Por outro lado, aqueles que criticam essa ―lei‖ defendem que pode haver instabilidade na quantidade de moeda, pois, por exemplo, existem razões para que os indivíduos poupem, o que causa a diminuição da circulação de moeda, que acarretam mudanças nas variáveis reais como a produção.

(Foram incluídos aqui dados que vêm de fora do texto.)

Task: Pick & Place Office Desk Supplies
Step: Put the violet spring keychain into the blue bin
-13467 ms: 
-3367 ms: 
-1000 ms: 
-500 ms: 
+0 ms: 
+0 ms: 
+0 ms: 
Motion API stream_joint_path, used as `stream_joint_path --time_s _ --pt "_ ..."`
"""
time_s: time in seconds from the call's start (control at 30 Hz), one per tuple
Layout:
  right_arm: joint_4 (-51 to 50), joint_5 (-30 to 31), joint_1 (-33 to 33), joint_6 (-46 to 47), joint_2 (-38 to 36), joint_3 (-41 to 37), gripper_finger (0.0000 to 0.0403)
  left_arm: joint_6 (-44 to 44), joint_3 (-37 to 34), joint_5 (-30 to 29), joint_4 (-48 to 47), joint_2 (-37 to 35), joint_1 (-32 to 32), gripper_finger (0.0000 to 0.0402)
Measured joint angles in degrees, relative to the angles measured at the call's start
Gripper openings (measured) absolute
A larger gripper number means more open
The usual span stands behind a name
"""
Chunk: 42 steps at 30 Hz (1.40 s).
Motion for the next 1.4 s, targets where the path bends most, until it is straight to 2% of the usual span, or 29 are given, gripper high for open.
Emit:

Ademais, a não neutralidade se explicaria através da própria existência do crédito, o qual financia a produção antes mesmo de haver a quantidade de moeda ―existente‖ já em circulação. Isso se deve ao fato de que o crédito pode diminuir o tempo de circulação – por não ter a necessidade de haver realmente moeda disponível naquele momento –, consequentemente da produção, antecipando esses processos (VAL; LINHARES, 2008, p. 91).

Ainda nesse sentido, isto é, no âmbito das correntes de pensamento que advogam em favor de uma não neutralidade da moeda, convêm destacar, ademais do pensamento marxista, as teorias de matriz keynesiana. Como a pós-keynesiana, que em sua fundação procura resgatar justamente o caráter monetário da economia capitalista para afirmar que a moeda importa, pois, em situações de grande incerteza, a preferência pela liquidez se faz valer de maneira decisiva, de tal forma que os agentes econômicos preferem reter moeda, em vez de gastá-la.